The Independent Movement and Political Paralysis

It seems like there's a ton of new and noteworthy commentary and analysis coming over the third party and independent news wires today. At Technorati, Benjamin Kerensa declares his political independence from the Democratic Party:
After months of painstaking research and consideration I made the leap and switched political parties today or better yet I opted-out of the two-party politics that so many voters in the United States are addicted to.

I actually feel quite relieved that I no longer have to subscribe to an almost molded political party that has no interest in representing the voters but instead only serves the special interest groups that donate the most money to their candidates election campaigns. So you must be asking yourself which party I left? I decided to leave the Democratic Party . . .

I had taken the politicians for their word like many millions of Americans and yet came to realize that I had not held the people I voted for accountable for keeping their promises and being solid in their issues.

A few people in the political blogging and journalism field have written some vibrant articles on why the two-party system has failed Americans and that inspired me to make a change by becoming an Independent . . .
Democrats aren't the only ones declaring their political independence from the major party machines.  At CAIVN, Chris Guzman reports on a new study which finds independent affiliation surging in the Republican stronghold of Orange County California.  Excerpt:
Based on a report by Claremont McKenna College's Rose Institute of State and Local Government, it appears that the rise in decline-to-state voters in the typically Republican-dominated Orange County spells trouble for the GOP's stronghold in the region. 
"Third party registration in Orange County has remained under four percent throughout the decade, but the number of decline to state voters has skyrocketed. In total, the number of decline to state and third party voters has gone from 18.6 percent to 24.5 percent of those registered. It is notable that all those losses are coming from the Republican share, while Democrats are able to hold their proportion constant," said the report.

The report also noted that while independent voters in Orange County have tended to favor Republicans by significant numbers in the past, there are indications that this may be changing as well. According to numerical stats provided by the Institute, independents are the most energized movement in the OC.
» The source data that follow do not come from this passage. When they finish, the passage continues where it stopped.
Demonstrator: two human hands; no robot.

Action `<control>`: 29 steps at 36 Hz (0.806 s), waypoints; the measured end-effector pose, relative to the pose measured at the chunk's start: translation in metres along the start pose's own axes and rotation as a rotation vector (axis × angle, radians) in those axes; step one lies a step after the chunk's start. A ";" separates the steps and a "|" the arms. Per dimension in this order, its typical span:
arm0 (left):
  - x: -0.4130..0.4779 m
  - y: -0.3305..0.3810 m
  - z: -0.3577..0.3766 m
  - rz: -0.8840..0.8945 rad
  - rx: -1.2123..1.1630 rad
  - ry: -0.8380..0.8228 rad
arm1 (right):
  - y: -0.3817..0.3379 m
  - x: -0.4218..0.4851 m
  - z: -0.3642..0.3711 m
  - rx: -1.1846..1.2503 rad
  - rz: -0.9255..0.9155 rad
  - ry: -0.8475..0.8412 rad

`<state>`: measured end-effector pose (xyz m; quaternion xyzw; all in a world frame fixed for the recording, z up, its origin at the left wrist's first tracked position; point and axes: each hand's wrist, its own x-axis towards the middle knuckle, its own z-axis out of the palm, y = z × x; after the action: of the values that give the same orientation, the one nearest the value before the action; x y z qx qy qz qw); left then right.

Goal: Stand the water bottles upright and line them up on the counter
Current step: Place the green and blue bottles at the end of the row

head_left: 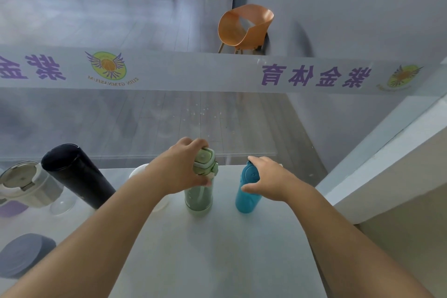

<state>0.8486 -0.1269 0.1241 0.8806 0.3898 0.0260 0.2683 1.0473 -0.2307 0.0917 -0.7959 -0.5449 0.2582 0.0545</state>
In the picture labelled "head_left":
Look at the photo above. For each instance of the person's right hand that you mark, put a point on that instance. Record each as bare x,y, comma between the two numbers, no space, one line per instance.
274,179

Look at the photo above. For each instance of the person's left hand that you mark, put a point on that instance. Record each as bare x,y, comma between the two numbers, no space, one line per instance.
176,168

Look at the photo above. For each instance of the teal plastic bottle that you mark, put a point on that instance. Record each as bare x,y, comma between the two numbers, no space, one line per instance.
246,200

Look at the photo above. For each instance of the clear bottle white caps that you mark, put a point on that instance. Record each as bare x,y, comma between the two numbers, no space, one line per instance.
138,172

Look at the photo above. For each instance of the green translucent bottle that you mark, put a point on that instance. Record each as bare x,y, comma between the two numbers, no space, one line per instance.
200,200

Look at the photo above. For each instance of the tall black thermos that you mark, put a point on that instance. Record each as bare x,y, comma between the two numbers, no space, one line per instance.
77,172

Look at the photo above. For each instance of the clear bottle white lid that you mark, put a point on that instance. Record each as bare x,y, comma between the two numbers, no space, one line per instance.
31,182

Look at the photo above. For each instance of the lilac printed bottle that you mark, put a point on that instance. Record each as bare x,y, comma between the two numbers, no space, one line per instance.
12,208

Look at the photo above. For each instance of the clear glass grey lid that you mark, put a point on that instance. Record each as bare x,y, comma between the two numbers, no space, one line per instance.
24,256

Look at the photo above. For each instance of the person's left forearm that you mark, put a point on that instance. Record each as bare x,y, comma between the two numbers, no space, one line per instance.
90,245

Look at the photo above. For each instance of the person's right forearm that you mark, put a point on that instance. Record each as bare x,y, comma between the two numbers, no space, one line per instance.
356,249

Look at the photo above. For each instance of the white table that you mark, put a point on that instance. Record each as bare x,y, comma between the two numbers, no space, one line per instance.
216,256

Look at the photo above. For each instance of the frosted window band purple print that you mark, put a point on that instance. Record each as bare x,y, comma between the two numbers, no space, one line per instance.
209,70

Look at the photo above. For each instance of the orange shell chair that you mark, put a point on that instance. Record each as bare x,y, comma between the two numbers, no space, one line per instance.
241,29

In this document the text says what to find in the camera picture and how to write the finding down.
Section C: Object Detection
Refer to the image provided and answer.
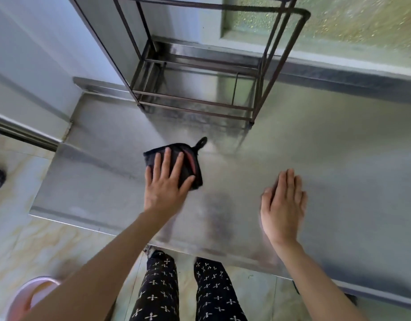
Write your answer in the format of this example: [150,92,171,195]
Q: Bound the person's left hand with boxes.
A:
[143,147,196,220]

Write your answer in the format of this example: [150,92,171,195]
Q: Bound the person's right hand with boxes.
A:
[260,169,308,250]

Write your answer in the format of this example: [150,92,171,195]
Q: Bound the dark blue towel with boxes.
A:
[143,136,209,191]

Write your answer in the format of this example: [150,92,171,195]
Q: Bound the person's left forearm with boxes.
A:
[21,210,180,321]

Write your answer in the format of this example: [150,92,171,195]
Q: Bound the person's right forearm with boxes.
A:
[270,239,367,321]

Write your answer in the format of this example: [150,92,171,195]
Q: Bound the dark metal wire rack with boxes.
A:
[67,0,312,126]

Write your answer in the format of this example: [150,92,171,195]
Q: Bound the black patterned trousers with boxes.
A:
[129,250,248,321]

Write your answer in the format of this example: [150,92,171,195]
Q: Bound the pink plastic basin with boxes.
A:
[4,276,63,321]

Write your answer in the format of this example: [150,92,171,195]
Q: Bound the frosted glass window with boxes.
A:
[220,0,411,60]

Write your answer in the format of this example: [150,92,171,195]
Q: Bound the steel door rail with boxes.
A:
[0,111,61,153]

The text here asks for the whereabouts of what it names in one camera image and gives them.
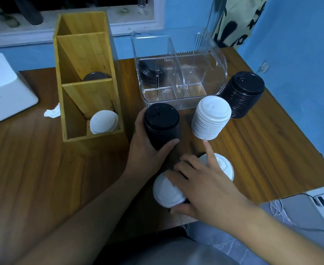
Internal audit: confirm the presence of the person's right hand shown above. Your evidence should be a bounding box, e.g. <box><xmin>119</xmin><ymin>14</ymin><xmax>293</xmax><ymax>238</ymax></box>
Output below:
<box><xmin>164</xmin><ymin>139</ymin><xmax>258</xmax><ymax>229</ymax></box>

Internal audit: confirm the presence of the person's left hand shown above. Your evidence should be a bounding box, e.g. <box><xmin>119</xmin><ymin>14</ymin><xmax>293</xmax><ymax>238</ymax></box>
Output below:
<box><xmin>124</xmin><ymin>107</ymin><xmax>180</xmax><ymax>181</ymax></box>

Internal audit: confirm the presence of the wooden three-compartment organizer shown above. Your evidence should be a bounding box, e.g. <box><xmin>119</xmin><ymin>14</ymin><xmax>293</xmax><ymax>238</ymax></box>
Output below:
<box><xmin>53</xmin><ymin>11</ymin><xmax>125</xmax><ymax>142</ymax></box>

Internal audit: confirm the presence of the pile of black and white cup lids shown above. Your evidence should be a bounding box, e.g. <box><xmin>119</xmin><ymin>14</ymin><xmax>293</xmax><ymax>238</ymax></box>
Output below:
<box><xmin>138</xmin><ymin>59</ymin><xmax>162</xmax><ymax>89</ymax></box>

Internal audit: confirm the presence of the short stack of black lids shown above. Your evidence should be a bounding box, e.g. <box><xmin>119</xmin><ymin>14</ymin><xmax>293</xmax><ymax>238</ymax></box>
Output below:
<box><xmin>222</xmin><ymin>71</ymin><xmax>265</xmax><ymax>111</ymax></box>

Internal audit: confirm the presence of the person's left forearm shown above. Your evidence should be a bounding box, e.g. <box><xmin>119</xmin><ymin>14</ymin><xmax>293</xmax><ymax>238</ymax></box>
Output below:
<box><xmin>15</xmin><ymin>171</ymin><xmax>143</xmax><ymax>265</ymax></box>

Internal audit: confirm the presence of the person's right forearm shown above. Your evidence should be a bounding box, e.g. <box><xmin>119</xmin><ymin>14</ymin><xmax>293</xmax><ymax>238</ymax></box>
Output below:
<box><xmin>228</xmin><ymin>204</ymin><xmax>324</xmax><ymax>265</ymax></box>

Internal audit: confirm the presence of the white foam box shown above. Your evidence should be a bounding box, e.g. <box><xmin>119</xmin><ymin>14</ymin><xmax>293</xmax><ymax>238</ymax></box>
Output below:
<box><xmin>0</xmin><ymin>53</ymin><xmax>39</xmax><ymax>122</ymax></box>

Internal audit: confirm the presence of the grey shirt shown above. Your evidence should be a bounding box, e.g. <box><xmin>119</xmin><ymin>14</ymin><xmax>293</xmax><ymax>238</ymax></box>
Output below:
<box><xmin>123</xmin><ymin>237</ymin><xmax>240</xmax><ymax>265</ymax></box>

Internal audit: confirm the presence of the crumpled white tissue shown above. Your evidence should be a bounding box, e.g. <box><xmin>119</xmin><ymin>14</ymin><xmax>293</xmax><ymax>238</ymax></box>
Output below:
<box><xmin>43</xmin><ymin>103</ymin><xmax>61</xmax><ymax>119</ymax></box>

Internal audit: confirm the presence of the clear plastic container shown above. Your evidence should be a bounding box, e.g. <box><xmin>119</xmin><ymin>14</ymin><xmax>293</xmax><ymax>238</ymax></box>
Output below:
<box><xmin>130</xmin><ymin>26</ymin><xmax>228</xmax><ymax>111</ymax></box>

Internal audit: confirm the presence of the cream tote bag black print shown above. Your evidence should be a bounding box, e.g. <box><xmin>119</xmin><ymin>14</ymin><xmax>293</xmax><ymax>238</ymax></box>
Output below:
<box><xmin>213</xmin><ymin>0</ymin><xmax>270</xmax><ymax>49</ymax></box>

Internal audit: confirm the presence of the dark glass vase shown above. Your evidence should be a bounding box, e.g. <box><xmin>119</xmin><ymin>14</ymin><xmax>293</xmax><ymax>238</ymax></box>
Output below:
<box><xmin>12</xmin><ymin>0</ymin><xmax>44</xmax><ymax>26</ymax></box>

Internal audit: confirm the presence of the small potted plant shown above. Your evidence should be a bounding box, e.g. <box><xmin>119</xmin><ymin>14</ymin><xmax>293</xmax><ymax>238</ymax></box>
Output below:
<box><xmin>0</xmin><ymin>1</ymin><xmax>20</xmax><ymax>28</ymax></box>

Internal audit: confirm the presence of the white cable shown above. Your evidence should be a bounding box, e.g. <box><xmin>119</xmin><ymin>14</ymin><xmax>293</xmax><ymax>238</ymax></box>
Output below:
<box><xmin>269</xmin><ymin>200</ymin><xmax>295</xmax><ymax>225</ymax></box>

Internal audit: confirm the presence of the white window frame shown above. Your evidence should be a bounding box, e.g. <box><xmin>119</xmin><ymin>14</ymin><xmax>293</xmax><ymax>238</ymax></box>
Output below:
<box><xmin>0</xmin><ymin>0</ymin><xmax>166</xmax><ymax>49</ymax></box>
Get this: While the increase in decline-to-state/independent and third party voter registration increased by 6 percentage points between 2000 and 2010, from 19% to 25%, Republican Party registration in the County has dropped from 50% to 43% within the same time period. Also during this decade, Democratic registration has wavered between 30% and 32% . . . . 
And yet, even with their numbers steadily increasing across the country, many Independents still appear to be hostage to the ideology of the two-party state.  Their situation is, in fact, not very different from that of third party voters.  A new series of articles at Scholars and Rogues entitled "The American Parliament" looks into the highly un-representative character of government in the United States.  From the first article in the series:
In the US, a hypothetical third party or voter bloc that delivers 8% at the polls gets zero representatives and when Congress is sworn in they have no leverage. Their only hope for representation is to throw their support behind either the Dems or the GOP and hope that once those candidates are elected they will listen to the concerns of X Party leaders. Operative word: “hope.” In the US coalitions are loosely constructed at the campaign stage. You have 8%? Great, vote for us and here’s what we’ll do once we’re elected. Except that such promises aren’t binding and there’s no practical means of holding the Dems or Republicans, as the case may be, accountable to their promises. If you don’t like it, fine – go vote for the other guys, who, by the way, are as diametrically opposed to your platform as it is possible to be. Take it or leave, just shut up and go away.
This situation is all the more disturbing in the case of political independents, who constitute anywhere from 20% to 50% of registered voters depending on the state or district, and who consistently outnumber self-identified Democrats and Republicans in national polls.  Yet they have virtually no representation in government.  At Think 3, Sam Wilson reflects on "partisan gridlock and independent paralysis":
. . . . most of the Americans who call themselves independent seem incapable of acting independently. If they remain dismissive of the potential of existing independent parties, they have no clue about creating a movement of their own to contend for political power. Trapped in a party system, they seem intimidated by the institutional challenges of fielding their own candidates and building their own platforms. They apparently prefer to wait for someone like Trump to make them an offer. This passivity, the implicit concession that a political campaign is something best left to expert professionals, is the dependence that really belies the protests of so many self-proclaimed independents. We depend too much on institutions that generate candidates for us, while other institutions discourage us from generating our own candidates. Democracy has become a matter of choosing among the powerful rather than the electorate asserting its own power.  [Emphasis added.]
So long as independents refuse to exercise the power inherent to their numbers, they will continue to be dominated by the narrow, factionalist interests represented by the Republican and Democratic parties.